The first moment of which, the average number of points in the area, is simply $\rho V$. This value is intuitive as it is the Poisson rate parameter.

The probability of locating the $N^{\mathrm{th}}$ neighbor of any given point, at some radial distance $r$ is:

$P_N(r) = \frac{D}{(N-1)!} {\lambda}^N r^{DN-1} e^{- \lambda r^D} ,$

where $D$ is the number of dimensions, $\lambda$ is a density-dependent parameter given by $\lambda = \frac{\rho \pi ^{\frac{D}{2}}}{\Gamma (\frac{D}{2} +1)}$ and $\Gamma$ is the gamma function, which when its argument is integer, is simply the factorial function - i.e. $\Gamma(n+1) = n!$ for integral $n$.

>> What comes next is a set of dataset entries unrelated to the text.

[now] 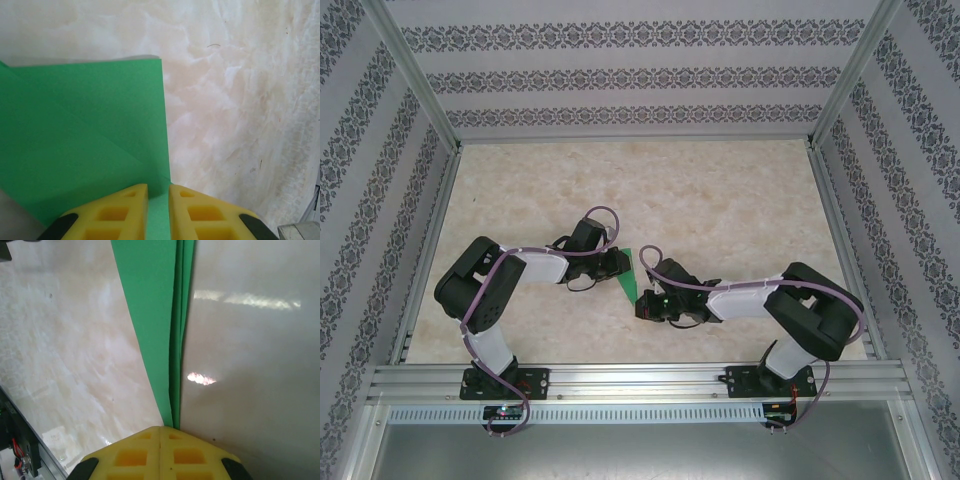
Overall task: Fold a paper plane with a square sheet of paper (pick it up from the middle)
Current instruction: Fold the wing for the fifth time at the center of the table.
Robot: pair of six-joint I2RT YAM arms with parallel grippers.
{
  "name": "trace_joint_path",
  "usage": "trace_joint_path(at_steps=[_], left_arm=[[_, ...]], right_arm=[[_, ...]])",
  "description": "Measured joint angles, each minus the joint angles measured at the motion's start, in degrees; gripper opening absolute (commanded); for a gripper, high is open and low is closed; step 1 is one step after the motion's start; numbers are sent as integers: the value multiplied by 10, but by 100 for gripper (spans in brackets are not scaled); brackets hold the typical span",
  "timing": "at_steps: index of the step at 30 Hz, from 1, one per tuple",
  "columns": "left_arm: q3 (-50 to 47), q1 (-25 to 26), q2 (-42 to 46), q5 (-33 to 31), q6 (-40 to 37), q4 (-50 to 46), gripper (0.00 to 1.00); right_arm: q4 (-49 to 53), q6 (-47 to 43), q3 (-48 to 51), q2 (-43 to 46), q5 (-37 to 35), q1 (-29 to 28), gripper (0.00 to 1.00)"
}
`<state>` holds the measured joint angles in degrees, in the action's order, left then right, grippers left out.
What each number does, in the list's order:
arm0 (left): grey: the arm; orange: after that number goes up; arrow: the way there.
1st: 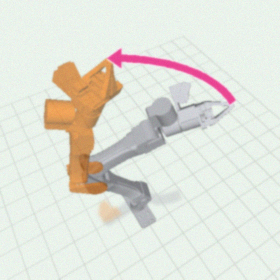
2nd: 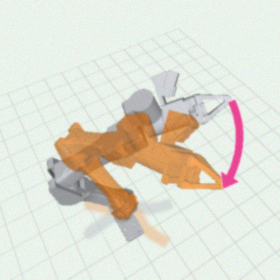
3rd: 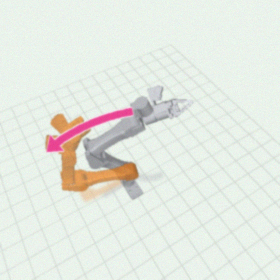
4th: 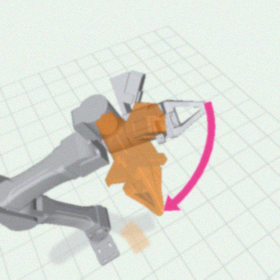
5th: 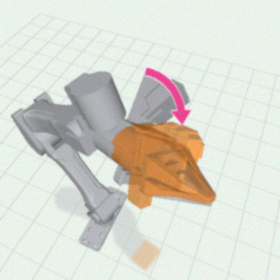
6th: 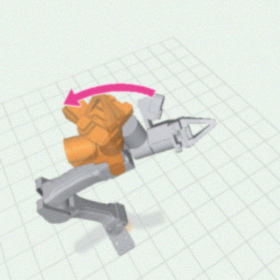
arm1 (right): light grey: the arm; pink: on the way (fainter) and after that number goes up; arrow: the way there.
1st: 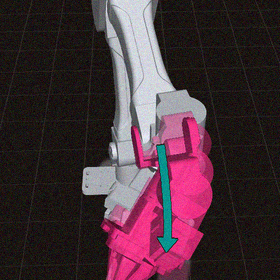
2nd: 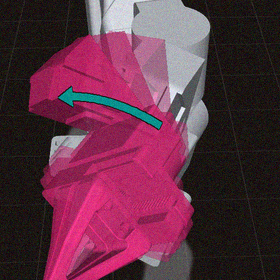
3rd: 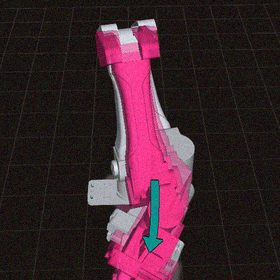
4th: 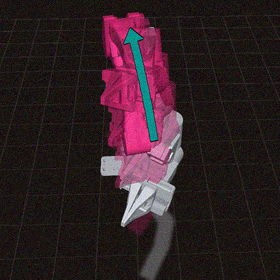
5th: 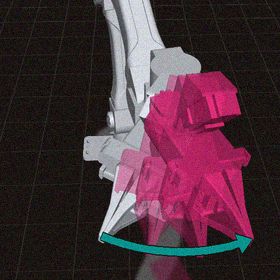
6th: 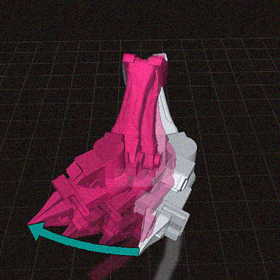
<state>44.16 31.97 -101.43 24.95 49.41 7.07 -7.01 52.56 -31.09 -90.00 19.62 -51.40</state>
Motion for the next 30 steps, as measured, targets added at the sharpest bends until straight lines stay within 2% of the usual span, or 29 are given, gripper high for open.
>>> trace_joint_path(at_steps=[7, 16, 23, 25, 30], left_arm=[[0, 0, 0, 2, 0, 0, 20], [0, 0, 0, 4, 0, 0, 20], [0, 0, 0, 5, 0, 1, 21], [0, 0, 0, 6, -1, 2, 24], [0, 0, 3, 11, -10, 6, 28]], right_arm=[[36, -5, -15, 19, -28, 0, 3], [21, -13, -104, -10, -46, 2, 4], [-8, -5, -93, -71, -41, 6, 3], [-12, 0, -86, -82, -38, 8, 0], [-36, 3, -73, -82, -35, 9, 0]])
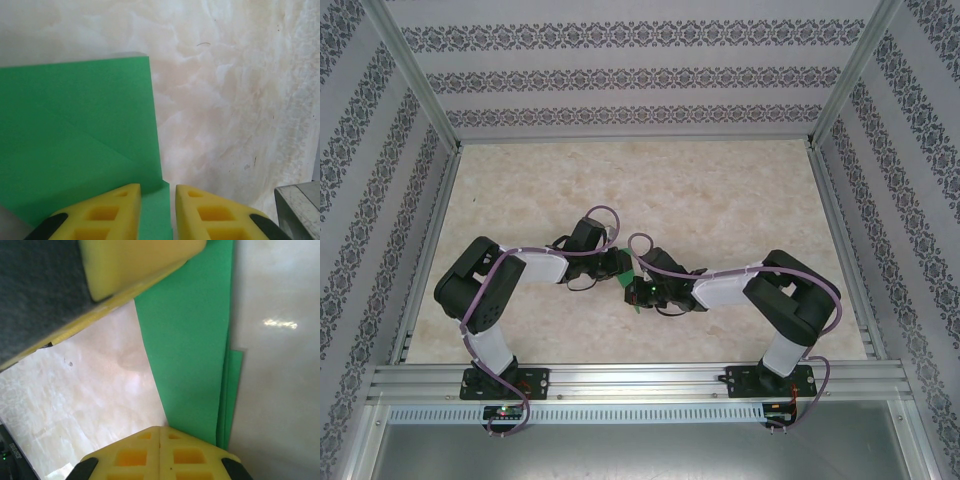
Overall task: Fold a paper plane with a square sheet of paper (pick it up from the middle)
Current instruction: Fold the wing for the fifth time at the center of the table.
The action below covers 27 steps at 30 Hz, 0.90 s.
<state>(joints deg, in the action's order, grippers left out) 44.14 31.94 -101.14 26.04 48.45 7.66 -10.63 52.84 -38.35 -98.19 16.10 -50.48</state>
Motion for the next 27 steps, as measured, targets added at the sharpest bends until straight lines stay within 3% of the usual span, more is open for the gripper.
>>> trace_joint_path(at_steps=[9, 15, 27], left_arm=[[-1, -7, 63, 5, -26, -9, 36], [-7, -8, 118, 6, -28, -4, 32], [-77, -8, 35, 13, 48, 92, 24]], right_arm=[[-19, -3, 11, 2, 5, 4, 0], [-18, -5, 11, 2, 10, 8, 0], [-5, -5, 2, -1, 16, 8, 0]])
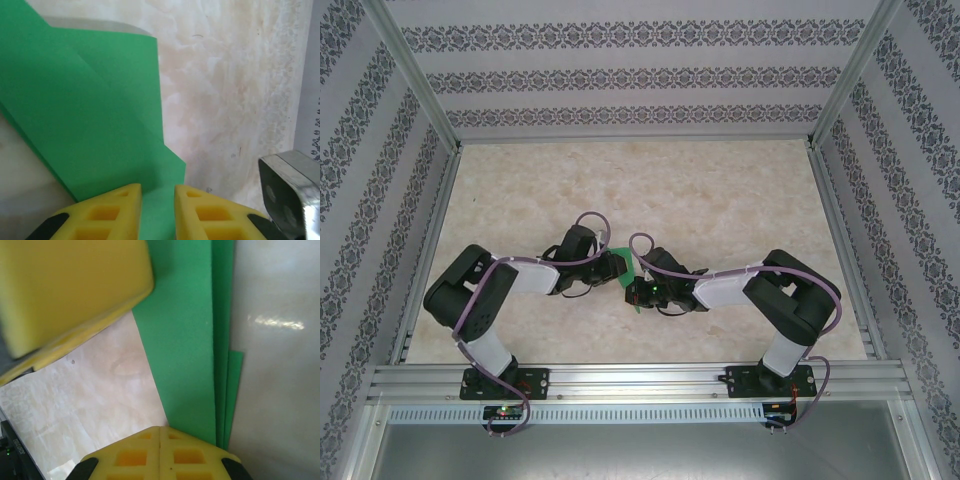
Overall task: Fold a paper plane with a square sheet of paper (pick it up from the middle)
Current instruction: Fold the wing for the fifth time at the center of the table.
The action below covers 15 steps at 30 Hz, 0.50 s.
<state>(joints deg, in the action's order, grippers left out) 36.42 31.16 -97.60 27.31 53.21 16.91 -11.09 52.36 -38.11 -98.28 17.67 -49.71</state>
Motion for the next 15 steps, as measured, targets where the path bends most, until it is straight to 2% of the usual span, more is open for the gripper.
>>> trace_joint_path(at_steps=[9, 15], left_arm=[[3, -3, -12, -6, 3, 5, 23], [10, -19, -21, 16, 2, 7, 24]], right_arm=[[14, -8, -7, -1, 3, 0, 0], [29, -24, -13, -1, 3, 0, 0]])
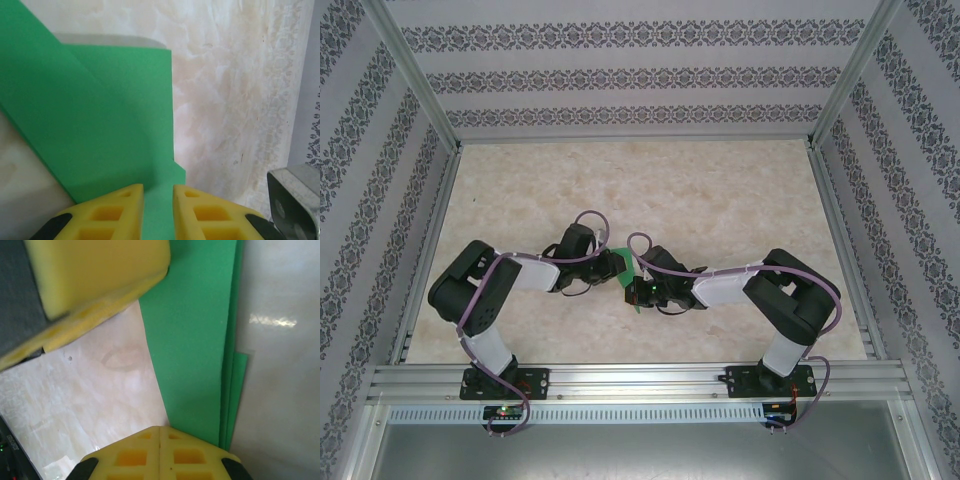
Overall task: Fold a paper plane with a square sheet of paper (pick it up from the middle)
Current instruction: Fold the wing for the fifth time at the center of the table.
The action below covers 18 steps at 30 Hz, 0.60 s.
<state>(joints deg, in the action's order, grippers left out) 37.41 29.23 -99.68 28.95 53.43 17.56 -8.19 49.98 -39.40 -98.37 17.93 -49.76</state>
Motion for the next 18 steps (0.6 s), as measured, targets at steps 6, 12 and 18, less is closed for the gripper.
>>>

The expected value of $P_N(r)$ can be derived via the use of the gamma function using statistical moments. The first moment is the mean distance between randomly distributed particles in $D$ dimensions.

== Applications ==
The study of CSR is essential for the comparison of measured point data from experimental sources. As a statistical testing method, the test for CSR has many applications in the social sciences and in astronomical examinations. CSR is often the standard against which data sets are tested. Roughly described one approach to test the CSR hypothesis is the following:

1. Use statistics that are a function of the distance from every event to the next nearest event.
2. Firstly focus on a specific event and formulate a method for testing whether the event and the next nearest event are significantly close (or distant).
3. Next consider all events and formulate a method for testing whether the average distance from every event to the next nearest event is significantly short (or long).

In cases where computing test statistics analytically is difficult, numerical methods, such as the Monte Carlo method simulation are employed, by simulating a stochastic process a large number of times.